The Sister Superior glanced his way but continued to fire. He had never expected her to take the bait, she was obviously far too intelligent to give up her tactical advantage. The cutlists surronding him, on the other hand, were not nearly as intelligent. They saw her refusal as an act of cowardice which only pushed them to greater heights. A glob of them charged directly at her, Faldir right on their heels. The Sisters guarding her quickly turned their attention to the appoarching force which cut down two Sisters by sheer force of numbers, of coarse loosing nearly a dozen of their own in the brief exchange. The Sister Superior's bodyguads down dozens of the cultists on their own by they could not fire nearly fast enough. The first one was simply overwhelmed, her chainsword cutting down nearly four of them before finally jamming. She was dragged to the ground and brutally beaten to death. The next one was able to kill a handful more before the mob overwhelmed her too. The final one had the intelligence to have nearby Sisters redirect their fire at the appoarching mass. They were cut down to a man, except for Faldir who rushed threw the falling corpses of his so-called 'soldiers' and planted his chainsword directly into the gut of the last guardian Sister.

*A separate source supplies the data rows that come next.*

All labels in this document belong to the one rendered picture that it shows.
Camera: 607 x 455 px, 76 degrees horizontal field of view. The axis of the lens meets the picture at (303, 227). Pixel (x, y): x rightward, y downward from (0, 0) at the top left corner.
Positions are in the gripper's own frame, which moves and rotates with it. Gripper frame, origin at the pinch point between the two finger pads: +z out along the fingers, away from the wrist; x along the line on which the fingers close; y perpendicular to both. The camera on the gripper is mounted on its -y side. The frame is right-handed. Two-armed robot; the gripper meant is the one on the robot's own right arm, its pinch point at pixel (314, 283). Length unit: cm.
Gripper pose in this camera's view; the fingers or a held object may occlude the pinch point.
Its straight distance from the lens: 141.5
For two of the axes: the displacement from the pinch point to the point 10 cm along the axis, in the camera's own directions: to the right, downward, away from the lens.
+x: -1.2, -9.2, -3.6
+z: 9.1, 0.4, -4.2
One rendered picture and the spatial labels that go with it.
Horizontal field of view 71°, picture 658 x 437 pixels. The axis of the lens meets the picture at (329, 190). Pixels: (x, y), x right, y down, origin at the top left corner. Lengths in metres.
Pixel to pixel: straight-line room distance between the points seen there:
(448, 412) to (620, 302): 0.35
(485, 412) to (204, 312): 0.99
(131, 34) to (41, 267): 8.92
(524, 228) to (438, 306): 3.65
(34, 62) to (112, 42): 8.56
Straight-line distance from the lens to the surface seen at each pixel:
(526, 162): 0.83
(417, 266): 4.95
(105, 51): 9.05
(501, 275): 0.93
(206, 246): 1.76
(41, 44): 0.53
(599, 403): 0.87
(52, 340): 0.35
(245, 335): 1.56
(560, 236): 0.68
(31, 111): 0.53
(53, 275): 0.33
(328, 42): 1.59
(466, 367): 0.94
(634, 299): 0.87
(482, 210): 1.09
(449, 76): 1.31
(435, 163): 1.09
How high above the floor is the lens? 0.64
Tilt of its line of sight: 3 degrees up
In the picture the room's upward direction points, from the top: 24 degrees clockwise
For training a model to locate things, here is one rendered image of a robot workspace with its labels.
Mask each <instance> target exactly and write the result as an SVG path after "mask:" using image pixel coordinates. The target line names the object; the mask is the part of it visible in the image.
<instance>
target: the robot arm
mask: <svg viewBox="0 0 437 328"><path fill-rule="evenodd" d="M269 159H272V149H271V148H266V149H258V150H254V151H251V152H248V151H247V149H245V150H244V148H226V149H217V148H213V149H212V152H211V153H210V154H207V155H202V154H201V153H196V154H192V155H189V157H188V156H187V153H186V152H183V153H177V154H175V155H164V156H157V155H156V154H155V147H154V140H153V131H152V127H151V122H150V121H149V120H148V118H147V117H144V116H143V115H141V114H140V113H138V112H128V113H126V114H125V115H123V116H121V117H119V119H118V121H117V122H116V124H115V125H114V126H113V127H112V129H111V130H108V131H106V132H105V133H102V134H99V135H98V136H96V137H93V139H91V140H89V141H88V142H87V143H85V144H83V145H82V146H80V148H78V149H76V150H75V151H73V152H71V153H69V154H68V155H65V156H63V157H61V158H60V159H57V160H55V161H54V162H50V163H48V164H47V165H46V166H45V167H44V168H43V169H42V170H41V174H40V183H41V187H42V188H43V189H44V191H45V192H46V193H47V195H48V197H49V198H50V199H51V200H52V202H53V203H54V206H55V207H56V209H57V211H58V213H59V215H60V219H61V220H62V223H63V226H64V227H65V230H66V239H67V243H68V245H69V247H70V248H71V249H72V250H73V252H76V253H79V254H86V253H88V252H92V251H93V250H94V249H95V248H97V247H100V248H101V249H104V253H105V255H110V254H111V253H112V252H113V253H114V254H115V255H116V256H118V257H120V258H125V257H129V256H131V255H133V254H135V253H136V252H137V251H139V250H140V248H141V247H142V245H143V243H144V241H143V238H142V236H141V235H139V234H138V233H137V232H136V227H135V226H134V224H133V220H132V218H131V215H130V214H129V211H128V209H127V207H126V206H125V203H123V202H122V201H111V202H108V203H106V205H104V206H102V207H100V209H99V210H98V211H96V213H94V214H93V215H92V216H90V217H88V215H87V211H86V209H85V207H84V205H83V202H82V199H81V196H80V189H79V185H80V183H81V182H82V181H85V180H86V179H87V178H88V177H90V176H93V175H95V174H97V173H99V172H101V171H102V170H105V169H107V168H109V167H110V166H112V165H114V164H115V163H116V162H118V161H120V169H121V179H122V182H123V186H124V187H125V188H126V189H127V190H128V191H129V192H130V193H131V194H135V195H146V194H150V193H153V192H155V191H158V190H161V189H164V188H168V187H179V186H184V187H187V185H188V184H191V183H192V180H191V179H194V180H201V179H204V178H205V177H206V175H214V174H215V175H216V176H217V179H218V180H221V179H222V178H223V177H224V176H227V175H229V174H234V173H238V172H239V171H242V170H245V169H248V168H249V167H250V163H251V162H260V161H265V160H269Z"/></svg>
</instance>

She vomited blood, but Faldir hardly noticed, he already removed his chainsword and was charging the Sister Superior. 

She was a beautiful woman by all accounts, rich dark hair kept just below the ear, her face hard with years of war yet attractive in the same moment. Her dark eyes met his black pits of hatred and for a moment, in some distant time and space, apart from this wretched war and his treason -- they might have found one another attactive. Faldir did not notice this either, for his window of oppurtunity was quickly closing as the other Sisters would soon regonize the threat that had slipped threw and would prioritize him as a target. His mind convulsed and his brain pounded -- he begged for this once chance to prove himself worthy to the Blood God.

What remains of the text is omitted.